- WHAT NEEDS TO BE DONE -
Reproduce nothing but the lines from the start of the material through the line that includes "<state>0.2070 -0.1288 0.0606", both ends included, and omit every picture.

=-=-=-=-=

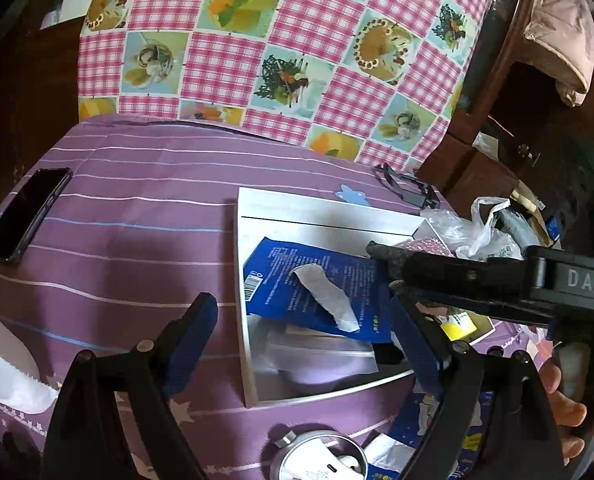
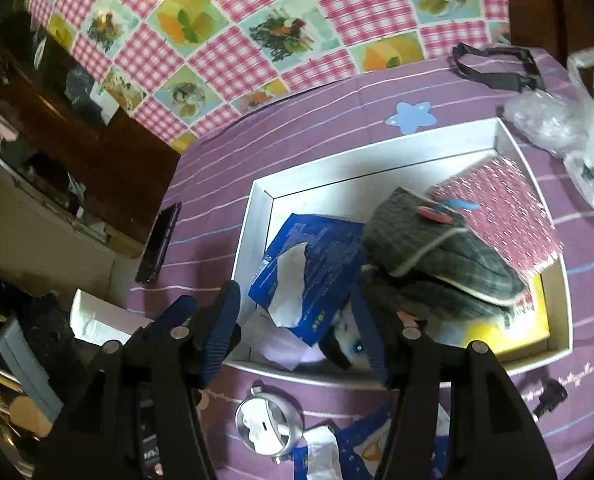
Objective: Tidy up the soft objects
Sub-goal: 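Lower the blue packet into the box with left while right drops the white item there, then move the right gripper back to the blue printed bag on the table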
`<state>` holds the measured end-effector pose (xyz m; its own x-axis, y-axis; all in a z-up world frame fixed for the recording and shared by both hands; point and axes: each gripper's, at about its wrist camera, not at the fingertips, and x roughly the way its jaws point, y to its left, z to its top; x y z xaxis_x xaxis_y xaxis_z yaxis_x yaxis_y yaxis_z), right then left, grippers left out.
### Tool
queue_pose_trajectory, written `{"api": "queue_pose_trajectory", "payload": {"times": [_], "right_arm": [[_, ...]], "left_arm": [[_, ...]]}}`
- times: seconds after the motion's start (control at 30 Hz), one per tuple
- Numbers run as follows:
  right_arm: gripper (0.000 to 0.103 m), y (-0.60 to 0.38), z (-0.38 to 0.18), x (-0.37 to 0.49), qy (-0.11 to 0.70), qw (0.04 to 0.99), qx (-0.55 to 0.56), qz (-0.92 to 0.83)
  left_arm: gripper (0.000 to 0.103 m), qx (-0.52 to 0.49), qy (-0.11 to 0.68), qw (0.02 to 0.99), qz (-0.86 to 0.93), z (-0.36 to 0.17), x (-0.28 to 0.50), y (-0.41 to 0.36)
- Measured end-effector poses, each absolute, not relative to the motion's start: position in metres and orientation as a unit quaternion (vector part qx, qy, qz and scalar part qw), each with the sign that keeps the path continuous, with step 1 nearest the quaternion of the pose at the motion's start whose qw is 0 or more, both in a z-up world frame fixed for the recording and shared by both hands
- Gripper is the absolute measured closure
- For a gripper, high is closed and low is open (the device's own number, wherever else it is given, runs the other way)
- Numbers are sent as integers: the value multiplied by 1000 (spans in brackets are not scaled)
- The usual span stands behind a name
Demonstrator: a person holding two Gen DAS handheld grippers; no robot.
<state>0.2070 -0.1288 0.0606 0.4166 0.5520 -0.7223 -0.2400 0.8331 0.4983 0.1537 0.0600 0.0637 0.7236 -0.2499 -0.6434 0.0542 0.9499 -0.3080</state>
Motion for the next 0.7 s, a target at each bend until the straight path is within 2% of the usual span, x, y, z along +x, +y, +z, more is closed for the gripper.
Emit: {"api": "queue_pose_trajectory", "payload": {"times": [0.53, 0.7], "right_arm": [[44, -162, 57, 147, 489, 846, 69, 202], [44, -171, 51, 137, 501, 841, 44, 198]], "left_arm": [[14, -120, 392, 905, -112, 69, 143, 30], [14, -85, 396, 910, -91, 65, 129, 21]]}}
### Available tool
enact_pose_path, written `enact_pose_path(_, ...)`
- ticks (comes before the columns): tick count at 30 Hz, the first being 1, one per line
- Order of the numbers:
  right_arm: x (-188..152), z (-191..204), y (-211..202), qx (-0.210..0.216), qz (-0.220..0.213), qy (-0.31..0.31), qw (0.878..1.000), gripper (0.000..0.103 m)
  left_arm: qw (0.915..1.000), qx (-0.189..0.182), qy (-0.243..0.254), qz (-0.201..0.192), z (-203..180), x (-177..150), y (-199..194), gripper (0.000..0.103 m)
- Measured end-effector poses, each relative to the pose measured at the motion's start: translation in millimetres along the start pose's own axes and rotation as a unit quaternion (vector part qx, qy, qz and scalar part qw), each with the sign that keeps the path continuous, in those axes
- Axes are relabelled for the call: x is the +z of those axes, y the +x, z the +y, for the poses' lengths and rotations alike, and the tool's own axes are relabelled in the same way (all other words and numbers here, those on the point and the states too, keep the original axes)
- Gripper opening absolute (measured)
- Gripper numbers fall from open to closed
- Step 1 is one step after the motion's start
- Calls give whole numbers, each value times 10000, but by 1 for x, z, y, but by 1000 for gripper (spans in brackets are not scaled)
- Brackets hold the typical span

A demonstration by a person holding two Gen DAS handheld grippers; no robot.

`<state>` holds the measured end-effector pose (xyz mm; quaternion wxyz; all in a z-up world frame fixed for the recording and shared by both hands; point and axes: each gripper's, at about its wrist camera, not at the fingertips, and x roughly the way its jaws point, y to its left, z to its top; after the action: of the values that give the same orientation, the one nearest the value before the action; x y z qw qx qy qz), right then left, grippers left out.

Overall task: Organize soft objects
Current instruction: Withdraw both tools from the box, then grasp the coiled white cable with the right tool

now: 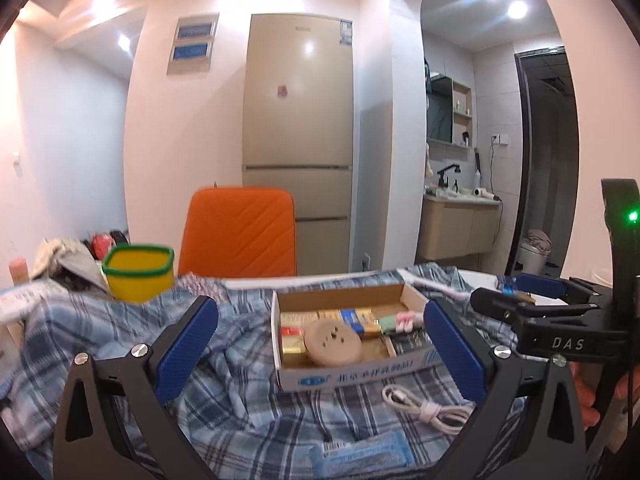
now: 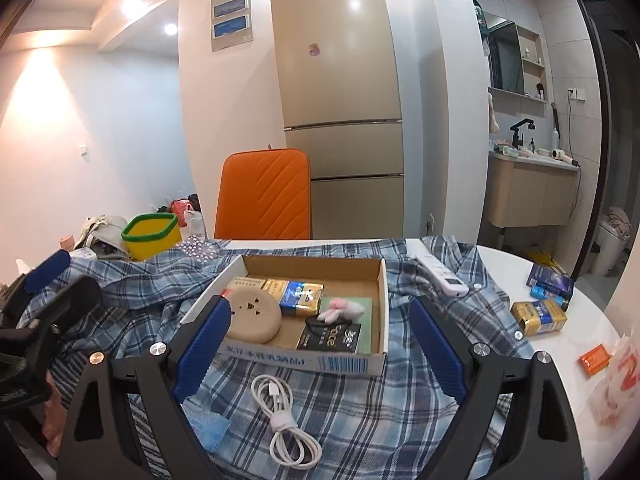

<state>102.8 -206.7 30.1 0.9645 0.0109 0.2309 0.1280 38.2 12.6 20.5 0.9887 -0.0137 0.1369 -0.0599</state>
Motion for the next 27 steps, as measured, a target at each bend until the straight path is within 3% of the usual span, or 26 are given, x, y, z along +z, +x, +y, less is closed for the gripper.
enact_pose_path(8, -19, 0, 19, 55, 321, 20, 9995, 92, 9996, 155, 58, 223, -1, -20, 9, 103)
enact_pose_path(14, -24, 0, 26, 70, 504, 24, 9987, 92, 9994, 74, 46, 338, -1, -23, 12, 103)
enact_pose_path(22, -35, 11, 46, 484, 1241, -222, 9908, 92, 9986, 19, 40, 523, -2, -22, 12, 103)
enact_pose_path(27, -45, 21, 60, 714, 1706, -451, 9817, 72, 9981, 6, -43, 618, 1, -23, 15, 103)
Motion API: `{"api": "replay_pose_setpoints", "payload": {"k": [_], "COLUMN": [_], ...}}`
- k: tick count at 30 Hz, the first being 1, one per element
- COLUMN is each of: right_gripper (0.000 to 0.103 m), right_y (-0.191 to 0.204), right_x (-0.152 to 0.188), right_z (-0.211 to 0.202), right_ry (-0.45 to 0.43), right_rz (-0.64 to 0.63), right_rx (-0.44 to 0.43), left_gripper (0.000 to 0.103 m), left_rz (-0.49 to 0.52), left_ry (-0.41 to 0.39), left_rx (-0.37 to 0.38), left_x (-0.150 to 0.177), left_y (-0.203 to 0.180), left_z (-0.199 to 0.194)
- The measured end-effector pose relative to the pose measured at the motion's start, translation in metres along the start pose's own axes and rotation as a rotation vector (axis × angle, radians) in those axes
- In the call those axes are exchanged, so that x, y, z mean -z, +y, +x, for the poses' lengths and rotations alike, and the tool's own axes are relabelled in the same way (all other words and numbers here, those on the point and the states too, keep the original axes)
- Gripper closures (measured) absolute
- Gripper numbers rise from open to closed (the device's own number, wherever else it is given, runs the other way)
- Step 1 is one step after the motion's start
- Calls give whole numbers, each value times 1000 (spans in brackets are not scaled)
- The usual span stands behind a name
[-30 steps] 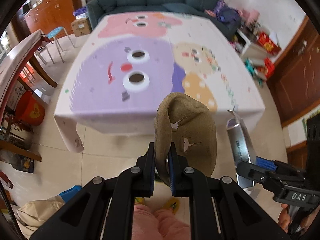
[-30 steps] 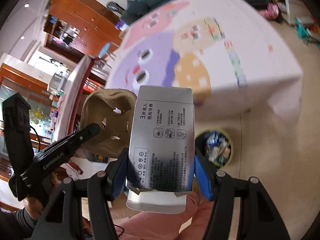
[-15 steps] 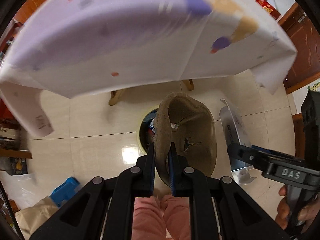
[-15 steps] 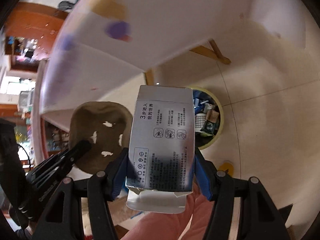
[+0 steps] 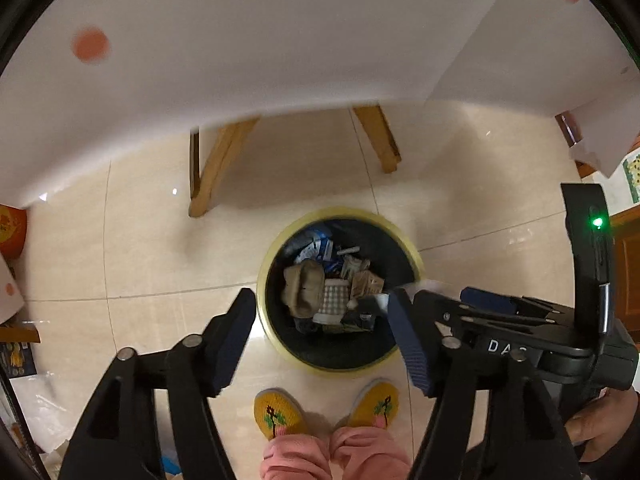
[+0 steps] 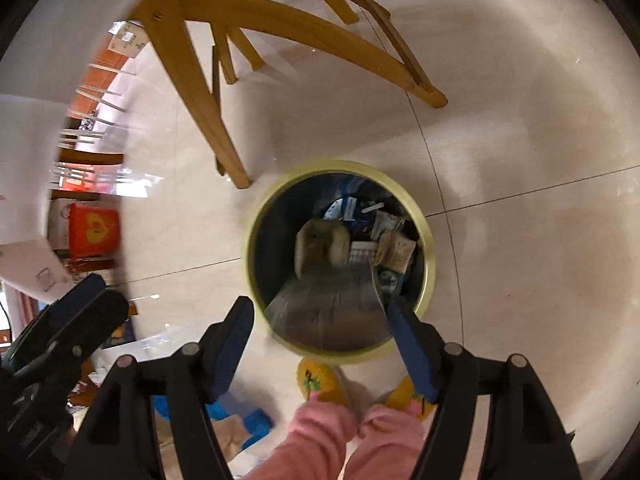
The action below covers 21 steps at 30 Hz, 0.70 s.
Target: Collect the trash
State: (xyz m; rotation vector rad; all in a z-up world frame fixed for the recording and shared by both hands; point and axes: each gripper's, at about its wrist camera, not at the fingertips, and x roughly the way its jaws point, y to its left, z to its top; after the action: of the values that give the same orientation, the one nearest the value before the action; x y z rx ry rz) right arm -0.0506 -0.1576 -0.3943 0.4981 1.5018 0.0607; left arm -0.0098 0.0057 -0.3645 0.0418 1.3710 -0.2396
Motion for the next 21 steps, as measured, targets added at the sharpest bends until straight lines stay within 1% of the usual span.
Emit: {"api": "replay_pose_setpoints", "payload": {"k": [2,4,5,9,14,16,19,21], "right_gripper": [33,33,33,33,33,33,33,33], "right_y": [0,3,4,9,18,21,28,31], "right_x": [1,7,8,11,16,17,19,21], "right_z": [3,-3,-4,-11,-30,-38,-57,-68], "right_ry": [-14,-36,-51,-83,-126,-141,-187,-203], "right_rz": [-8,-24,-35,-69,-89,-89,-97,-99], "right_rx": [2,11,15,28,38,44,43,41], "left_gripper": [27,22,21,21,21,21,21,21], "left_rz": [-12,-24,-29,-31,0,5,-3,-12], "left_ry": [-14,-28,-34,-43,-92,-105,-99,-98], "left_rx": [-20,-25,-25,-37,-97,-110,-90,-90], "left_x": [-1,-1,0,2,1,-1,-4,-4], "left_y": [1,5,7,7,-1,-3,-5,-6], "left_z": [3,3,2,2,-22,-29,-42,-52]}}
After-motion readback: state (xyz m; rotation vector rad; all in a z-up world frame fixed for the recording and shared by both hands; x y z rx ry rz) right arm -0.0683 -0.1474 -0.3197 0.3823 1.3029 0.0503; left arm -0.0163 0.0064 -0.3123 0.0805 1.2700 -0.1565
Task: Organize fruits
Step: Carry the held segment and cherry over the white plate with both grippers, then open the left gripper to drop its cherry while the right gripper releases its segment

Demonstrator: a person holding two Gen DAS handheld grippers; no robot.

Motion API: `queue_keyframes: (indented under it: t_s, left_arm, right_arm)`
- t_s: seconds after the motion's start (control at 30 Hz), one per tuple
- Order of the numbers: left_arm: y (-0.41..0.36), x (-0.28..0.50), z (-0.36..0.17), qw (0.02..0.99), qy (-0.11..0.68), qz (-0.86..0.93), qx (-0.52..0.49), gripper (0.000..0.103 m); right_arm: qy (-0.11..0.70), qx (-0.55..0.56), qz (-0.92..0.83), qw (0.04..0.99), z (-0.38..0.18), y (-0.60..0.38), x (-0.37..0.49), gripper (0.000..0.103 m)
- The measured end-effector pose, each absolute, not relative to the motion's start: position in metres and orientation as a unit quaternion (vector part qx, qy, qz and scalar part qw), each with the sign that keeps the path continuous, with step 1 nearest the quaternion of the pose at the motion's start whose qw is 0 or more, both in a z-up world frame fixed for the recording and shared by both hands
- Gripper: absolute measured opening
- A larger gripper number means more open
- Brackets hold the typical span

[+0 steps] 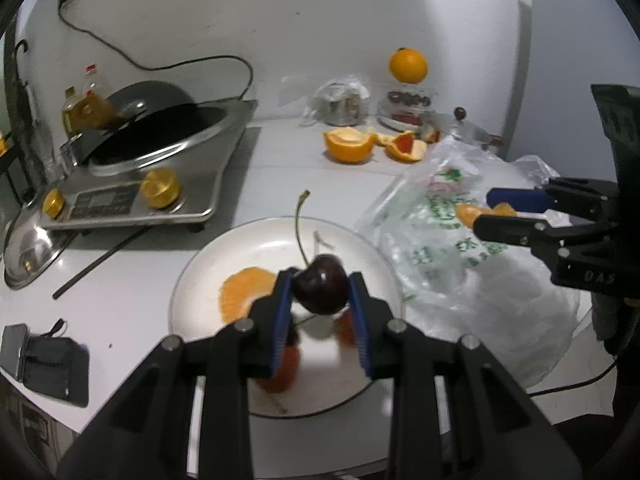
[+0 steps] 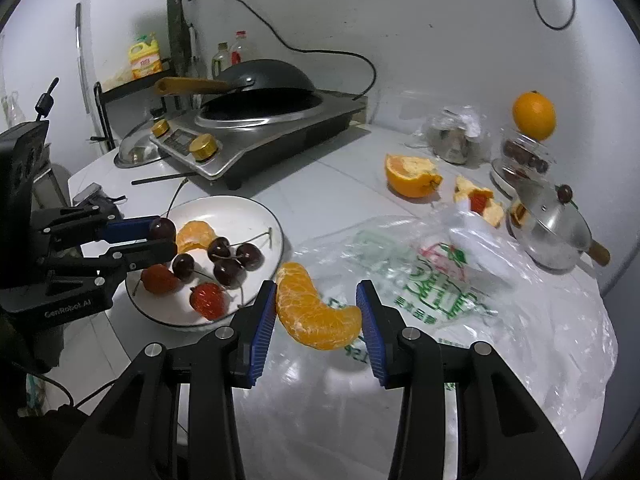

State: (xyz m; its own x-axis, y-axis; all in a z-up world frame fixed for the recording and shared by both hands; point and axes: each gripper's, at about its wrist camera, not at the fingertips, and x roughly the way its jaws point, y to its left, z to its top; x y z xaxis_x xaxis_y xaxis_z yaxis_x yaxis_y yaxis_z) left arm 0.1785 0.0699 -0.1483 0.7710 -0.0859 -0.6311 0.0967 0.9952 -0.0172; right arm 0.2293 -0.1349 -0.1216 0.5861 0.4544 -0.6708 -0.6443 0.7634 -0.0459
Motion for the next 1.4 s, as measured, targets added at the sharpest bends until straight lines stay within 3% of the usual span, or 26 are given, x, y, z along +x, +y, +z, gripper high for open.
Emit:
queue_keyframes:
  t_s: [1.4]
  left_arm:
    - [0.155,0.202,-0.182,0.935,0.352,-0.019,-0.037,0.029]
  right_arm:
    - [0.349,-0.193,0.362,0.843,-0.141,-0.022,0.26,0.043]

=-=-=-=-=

- ANSWER AREA -
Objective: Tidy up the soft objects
Sub-goal: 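Lower the blue packet into the box with left while right drops the white item there, then move the right gripper back to the blue printed bag on the table
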`<state>` holds the measured end-effector pose (xyz m; its own x-axis, y-axis; all in a z-up world frame fixed for the recording and shared by both hands; point and axes: each gripper's, at about its wrist camera, not at the fingertips, and x roughly the way its jaws point, y to its left, z to its top; x y z xaxis_x xaxis_y xaxis_z yaxis_x yaxis_y yaxis_z), right then left, grippers left out.
### Tool
queue_pose_trajectory, written `{"api": "queue_pose_trajectory", "payload": {"times": [_], "right_arm": [[_, ...]], "left_arm": [[_, ...]]}}`
- times: seconds after the motion's start (control at 30 Hz), one per tuple
- Numbers run as follows:
  right_arm: gripper (0.000 to 0.103 m), y (-0.60 to 0.38), z (-0.38 to 0.18), x (-0.37 to 0.49), qy (-0.11 to 0.70), qw (0.04 to 0.99), qx (-0.55 to 0.56), qz (-0.92 to 0.83)
  left_arm: gripper (0.000 to 0.103 m), qx (-0.52 to 0.49), qy (-0.11 to 0.68), qw (0.02 to 0.99), qz (-0.86 to 0.93), z (-0.36 to 0.17), x (-0.28 to 0.50), y (-0.41 to 0.36)
- Measured end-effector poses, each absolute, not relative to the motion's start: position in metres and orientation as a unit quaternion (vector part qx, qy, qz and scalar part qw), each with the sign that keeps the path continuous, with step 1 nearest the quaternion of the pose at the motion's start whose qw is 0 or more, both in a z-up world frame fixed for the recording and shared by both hands
- Gripper is the absolute measured closure
- For a gripper, high is closed and low is open (the device's own number, wherever else it is given, runs the other way)
- Numbers are sent as integers: the value multiplied by 1000 (spans in brackets are not scaled)
- The usual span stands behind a name
Demonstrator: a person holding two Gen DAS handheld grippers; no robot.
<state>0.2070 -0.1288 0.0606 0.4166 0.5520 -0.7223 -0.2400 0.8331 0.4983 0.1537 0.0600 0.0637 0.7236 -0.2499 -0.6434 0.0542 0.9499 -0.3080</state>

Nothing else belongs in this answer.